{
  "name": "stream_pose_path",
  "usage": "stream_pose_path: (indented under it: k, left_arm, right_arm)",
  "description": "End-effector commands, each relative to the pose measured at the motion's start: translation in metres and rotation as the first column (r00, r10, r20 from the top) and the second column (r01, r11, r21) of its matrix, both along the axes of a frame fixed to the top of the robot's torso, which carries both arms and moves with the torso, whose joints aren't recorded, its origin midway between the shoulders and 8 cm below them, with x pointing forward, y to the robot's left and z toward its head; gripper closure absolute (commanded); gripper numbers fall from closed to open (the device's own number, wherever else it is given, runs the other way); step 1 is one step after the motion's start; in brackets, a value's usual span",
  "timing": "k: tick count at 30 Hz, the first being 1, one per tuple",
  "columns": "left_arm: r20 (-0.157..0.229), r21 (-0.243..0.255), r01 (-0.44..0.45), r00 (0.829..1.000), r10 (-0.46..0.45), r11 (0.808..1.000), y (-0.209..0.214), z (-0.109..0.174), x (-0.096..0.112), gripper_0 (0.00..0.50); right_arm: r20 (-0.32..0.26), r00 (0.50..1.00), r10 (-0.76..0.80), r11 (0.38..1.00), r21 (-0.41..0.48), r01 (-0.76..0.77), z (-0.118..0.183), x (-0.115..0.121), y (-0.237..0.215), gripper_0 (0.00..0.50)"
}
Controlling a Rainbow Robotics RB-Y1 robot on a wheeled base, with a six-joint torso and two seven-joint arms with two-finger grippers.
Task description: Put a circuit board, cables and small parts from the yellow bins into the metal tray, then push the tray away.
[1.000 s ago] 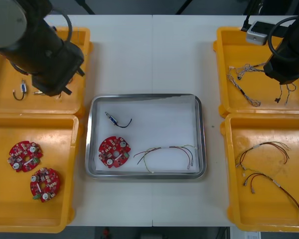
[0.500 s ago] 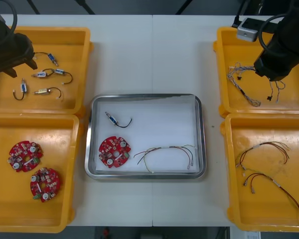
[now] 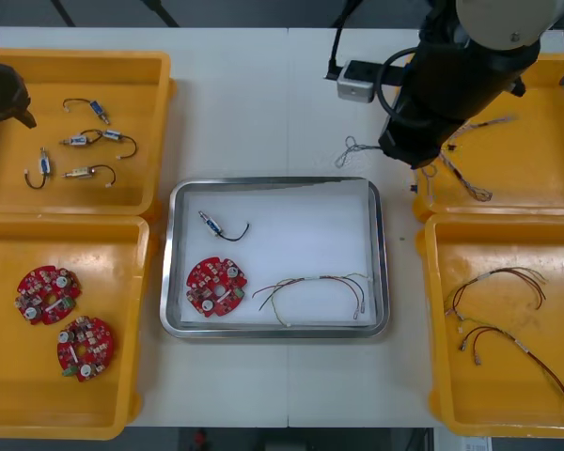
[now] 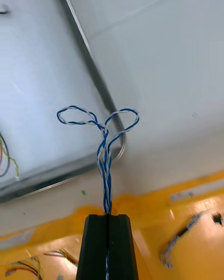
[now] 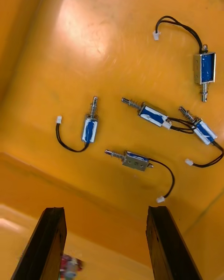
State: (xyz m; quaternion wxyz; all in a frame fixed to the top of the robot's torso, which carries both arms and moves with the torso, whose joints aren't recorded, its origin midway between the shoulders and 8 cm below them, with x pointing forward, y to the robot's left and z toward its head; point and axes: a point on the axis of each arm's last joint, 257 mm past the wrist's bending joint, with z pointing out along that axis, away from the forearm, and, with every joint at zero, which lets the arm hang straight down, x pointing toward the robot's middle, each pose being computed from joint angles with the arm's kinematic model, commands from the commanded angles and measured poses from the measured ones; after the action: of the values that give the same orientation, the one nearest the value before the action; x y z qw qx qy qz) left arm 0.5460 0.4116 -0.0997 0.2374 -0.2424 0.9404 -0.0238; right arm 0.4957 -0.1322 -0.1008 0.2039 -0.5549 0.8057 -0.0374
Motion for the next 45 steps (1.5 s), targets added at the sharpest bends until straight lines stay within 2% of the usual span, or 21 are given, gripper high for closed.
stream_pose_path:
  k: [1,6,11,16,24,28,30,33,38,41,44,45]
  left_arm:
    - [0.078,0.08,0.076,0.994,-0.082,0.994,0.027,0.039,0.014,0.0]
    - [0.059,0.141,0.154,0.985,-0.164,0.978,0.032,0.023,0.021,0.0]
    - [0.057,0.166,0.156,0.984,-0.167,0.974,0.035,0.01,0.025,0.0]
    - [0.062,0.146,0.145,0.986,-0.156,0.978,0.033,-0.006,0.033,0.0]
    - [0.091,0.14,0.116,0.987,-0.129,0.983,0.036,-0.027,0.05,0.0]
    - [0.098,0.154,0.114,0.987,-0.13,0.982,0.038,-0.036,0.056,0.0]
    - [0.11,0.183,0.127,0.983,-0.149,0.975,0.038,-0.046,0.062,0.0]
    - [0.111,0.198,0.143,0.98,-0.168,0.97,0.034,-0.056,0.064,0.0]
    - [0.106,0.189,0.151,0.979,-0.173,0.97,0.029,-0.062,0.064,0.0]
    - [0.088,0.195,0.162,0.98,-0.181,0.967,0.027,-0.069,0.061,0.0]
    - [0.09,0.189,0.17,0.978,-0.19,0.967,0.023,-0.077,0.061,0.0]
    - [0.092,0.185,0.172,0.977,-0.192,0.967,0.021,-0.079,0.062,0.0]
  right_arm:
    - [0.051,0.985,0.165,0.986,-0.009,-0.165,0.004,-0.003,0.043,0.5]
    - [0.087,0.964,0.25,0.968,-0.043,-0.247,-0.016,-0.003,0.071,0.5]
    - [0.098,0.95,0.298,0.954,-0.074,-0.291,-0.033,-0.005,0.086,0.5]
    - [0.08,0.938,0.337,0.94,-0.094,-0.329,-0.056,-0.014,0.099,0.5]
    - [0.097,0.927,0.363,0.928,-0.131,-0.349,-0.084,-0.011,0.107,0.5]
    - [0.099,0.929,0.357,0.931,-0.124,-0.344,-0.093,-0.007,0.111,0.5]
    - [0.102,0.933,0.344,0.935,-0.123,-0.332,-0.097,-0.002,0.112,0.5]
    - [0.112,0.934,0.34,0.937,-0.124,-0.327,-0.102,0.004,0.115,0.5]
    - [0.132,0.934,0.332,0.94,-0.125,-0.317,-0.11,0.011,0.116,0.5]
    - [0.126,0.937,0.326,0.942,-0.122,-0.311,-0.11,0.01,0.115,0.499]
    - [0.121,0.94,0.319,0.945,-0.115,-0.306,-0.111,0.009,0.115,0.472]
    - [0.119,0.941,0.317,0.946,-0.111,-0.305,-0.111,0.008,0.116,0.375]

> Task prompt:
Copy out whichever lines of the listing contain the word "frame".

> Task result:
  "description": "End-effector commands, each relative to the pose measured at the motion's start: translation in metres and rotation as the first column (r00, r10, r20 from the top) and the second column (r01, r11, r21) of its matrix, both along the axes of a frame fixed to the top of the robot's torso, which carries both arms and moves with the torso, whose joints aren't recorded, its origin midway between the shoulders and 8 cm below them, with x pointing forward, y to the robot's left and z toward its head; gripper closure absolute (commanded); gripper numbers fall from closed to open (the device's own number, wherever else it is given, runs the other way); step 1 is one step after the motion's start; in brackets, a value's usual span",
State: (xyz m; quaternion wxyz; all in a frame fixed to the top of the robot's torso, which carries both arms and moves with the torso, whose joints aren't recorded, its origin midway between the shoulders and 8 cm below them, with x pointing forward, y to the robot's left and z toward its head; point and axes: a point on the axis of each arm's last joint, 257 mm past the wrist's bending joint, with z pointing out along that axis, away from the forearm, and, with every joint at zero, which lets the arm hang straight down, x pointing toward the robot's middle, each pose being computed from joint angles with the arm's kinematic model, commands from the commanded angles and measured poses from the measured ones; after the action: of the values that give the same orientation, the one nearest the value before the action; x y z qw qx qy qz) left arm 0.5460 0.4116 -0.0997 0.2374 -0.2424 0.9404 -0.0238; right arm 0.4957 -0.1322 -0.1008 0.2039 -0.5549 0.8057 -0.0374

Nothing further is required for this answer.